1 Chronicles 29:23-25 – What Spiritual Legacy Will Your Kids Inherit?

Posted: June 27, 2020 in 13-1 Chronicles

1 Chronicles 29:23-25

Solomon Takes the Throne

Opening Illustration/Comments

When I look back on my life and how I lived it, I am often revulsed by the actions of my life in front of my children whether it be when they were children or when they were adults. When you live your life, it’s about getting through things and getting from one point to another in life. It is the forest vs. the trees kind of thing. You can’t see the forest for the trees when you are right smack in the middle of the forest. It is only when you have gotten your children grown and out of the house (even if they only live with you part of the time because of divorce) that life slows down a bit for you. Not much mind you, but a little. It is only then that you can reflect on the example that was being set in front of them.

That’s the part that makes me nauseated is that I was not saved until I was 39 years (in 2001) when my kids were 16 and 11. And even then, it really wasn’t until 2009 that I really began maturing in Christ. The girls were grown by then so much of their lives, I was either unsaved or a highly immature Christ follower. I can beat myself up for the person I was back then. One thing spiritual maturity has taught me is that even now when I am way more mature in Christ than I was a decade ago, I will also be revolted by the guy I am now in another 10 years as I continue to mature in Christ. But right now, it’s looking back at the person I was prior to really beginning to mature in Christ after meeting Luke & Felisha Brower in 2009. They were our spiritual mentors even though they were 10 years younger than us. But part of maturing in Christ is looking back at who you were and thanking God that you are not that person anymore. The example that I set for my girls was not stellar. And, back then, you really didn’t think of it as setting a bad example. It was more of a “this is what I want to do and you gotta deal with it” kind of thing. Back then, I did not look at life long-range. I did not look at the big picture of what I was teaching my children.

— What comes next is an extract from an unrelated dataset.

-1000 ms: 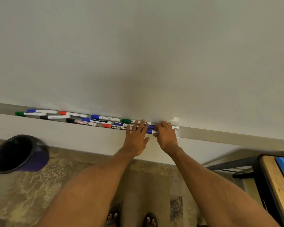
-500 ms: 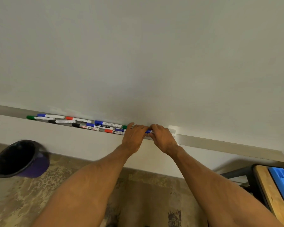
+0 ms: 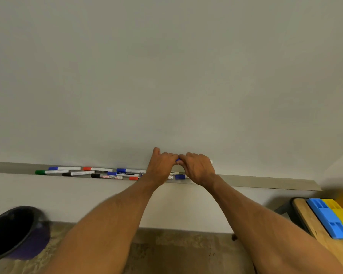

That’s the thing that pains me is that I cannot go back to that cad that I could be at times back then and slap him around and shake some sense into him. You know like when Leonard Nimoy’s Spock visits Zachary Quinto’s Spock in the rebooted version of the Star Trek movies here within the last five or six years. Oh the things that I would tell younger Mark, about the mistakes that he was about to make, and about the example that he would be setting for his kids. But you know what? Unless it’s a science fiction show or movie, we cannot travel back in time and grab hold of our younger version and slap them around a bit. We cannot change the past. It is fixed. It is in stone. It has happened and cannot be changed. I just wonder what are the legacies that I have given my children from how I lived my life prior to 2009.

It is that idea of your generational spiritual legacy that I want you to consider as we read 1 Chronicles 29:23-25 this morning:

Scripture Passage

23 So Solomon took the throne of the Lord in place of his father, David, and he succeeded in everything, and all Israel obeyed him. 24 All the officials, the warriors, and the sons of King David pledged their loyalty to King Solomon. 25 And the Lord exalted Solomon in the sight of all Israel, and he gave Solomon greater royal splendor than any king in Israel before him.

Passage Analysis

In this passage, we see that Solomon surpassed his father’s wealth and splendor. David’s legacy resulted from his vital relationship with the Lord, and he passed these spiritual values on to his son, Solomon. Any money or power that we leave to our children is far less valuable than the spiritual legacy that we pass on. What spiritual inheritance will your children receive? In what ways are you passing on that legacy today?

Life Application

The life application here is that we need, as parents, to take more than a day-to-day approach to parenting, even after our kids are grown. We must take a big-picture approach to parenting. We must always have an eye toward the messages that we are sending them through our behaviors. Do we want this behavior to be repeated? Because it will! Do you want the legacy that you pass on to your children to be better than that? David passed on a positive spiritual legacy to Solomon. Can you or I say that?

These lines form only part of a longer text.